Sarah, this is so true, so inspiring. Thank you for sharing your story. I just launched my youngest and now enjoy an ’empty nest’ while watching the success, growth and strength of my TwentySomethings. One ‘successful’ God Loving single mom to another…well done. Shandra
Congrats on a job well done Shandra! <3 That's hard work but work worthy of the investment, no?
Thank you Shandra and congratulations! I’m so thankful my words connected us. When I was a single mother most days I felt so alone. I wish I had the community I have now but God takes us through those places for a reason. Thank you for reading!

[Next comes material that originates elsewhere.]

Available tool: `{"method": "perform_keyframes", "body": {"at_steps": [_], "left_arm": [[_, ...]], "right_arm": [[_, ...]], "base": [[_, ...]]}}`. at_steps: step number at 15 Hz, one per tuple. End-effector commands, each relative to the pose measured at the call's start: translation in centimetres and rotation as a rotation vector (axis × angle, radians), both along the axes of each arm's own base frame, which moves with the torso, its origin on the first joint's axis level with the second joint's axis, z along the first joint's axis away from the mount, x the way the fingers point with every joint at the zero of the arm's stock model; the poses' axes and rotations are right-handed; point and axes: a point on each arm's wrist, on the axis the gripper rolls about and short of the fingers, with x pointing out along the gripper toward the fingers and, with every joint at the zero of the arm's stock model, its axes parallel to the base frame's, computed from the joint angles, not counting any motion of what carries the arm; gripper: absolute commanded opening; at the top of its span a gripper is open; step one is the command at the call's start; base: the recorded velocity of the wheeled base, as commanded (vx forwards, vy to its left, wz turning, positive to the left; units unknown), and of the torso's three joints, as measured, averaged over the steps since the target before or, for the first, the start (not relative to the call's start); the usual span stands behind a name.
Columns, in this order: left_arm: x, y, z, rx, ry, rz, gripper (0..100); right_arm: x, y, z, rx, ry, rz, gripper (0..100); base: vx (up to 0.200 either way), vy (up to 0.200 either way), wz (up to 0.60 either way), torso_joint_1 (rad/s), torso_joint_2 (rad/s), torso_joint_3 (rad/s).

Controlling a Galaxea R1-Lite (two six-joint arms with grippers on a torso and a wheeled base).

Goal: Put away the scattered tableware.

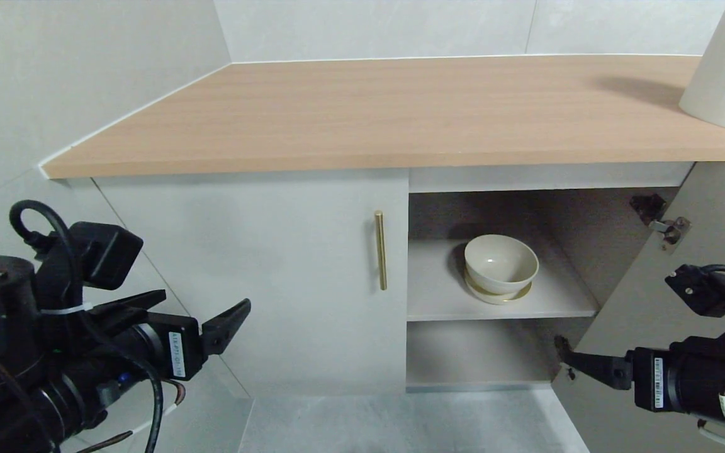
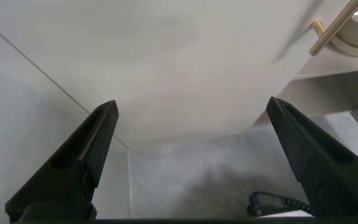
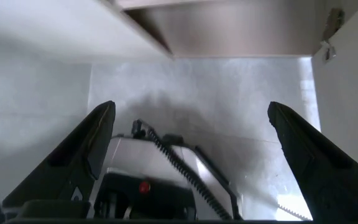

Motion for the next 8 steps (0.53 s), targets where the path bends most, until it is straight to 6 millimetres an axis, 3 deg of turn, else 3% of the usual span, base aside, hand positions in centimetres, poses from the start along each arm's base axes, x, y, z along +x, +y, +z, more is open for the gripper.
{"method": "perform_keyframes", "body": {"at_steps": [1, 4, 8], "left_arm": [[0.47, -0.30, -0.34, 0.022, 0.014, -0.003, 100], [0.58, -0.49, -0.56, 0.030, 0.024, -0.006, 100], [0.55, -0.47, -0.54, 0.031, 0.023, -0.005, 100]], "right_arm": [[-0.47, 0.22, -0.11, -0.004, -0.002, 0.019, 100], [-0.58, 0.22, 0.00, -0.002, -0.008, 0.021, 100], [-0.85, 0.56, -0.43, -0.010, 0.009, 0.045, 100]], "base": [[0.000, 0.000, 0.00, 0.000, 0.00, 0.000], [0.000, 0.000, 0.00, 0.000, 0.00, 0.000], [-0.200, 0.000, 0.00, 0.007, 0.00, 0.000]]}}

“Somehow the message never resonated with me. The truth I was pouring into their hearts was rolling off of mine without leaving a drop.”
This is a feeling I have all too often with my children and others. I’m trying hard to listen to my own words I so easily share with others. Your story and encouragement are beautiful as are you!
Love that Andi. And Sarah, oh how your words weight the truth with such raw beauty. Thank you!
Andi, my sweet beautiful courageous friend. Our words hold such power and we BOTH need to believe it. Thank you for reading and I’m grateful for your friendship.
My marriage today is an honest miracle and reminder of Gods grace and unconditional love. My husband is so loving and so my hero. He is a gift from God I never thought I deserved. My first marriage was abusive, and left me devastated. I know those feelings of being a single mother. I also know what it is like for God to call your bluff. David has stayed with me when I didn’t trust him. His day to day love for me is like the Neyo song, “Girl let me love you until you learn to love yourself.” I’m so grateful to God that my girls are growing up with him as their father so they will know what real love is.
Melinda, you took words right from my heart! My husband is the same way and I’m still shocked how God brought us together. Thank you so much for sharing a piece of your story.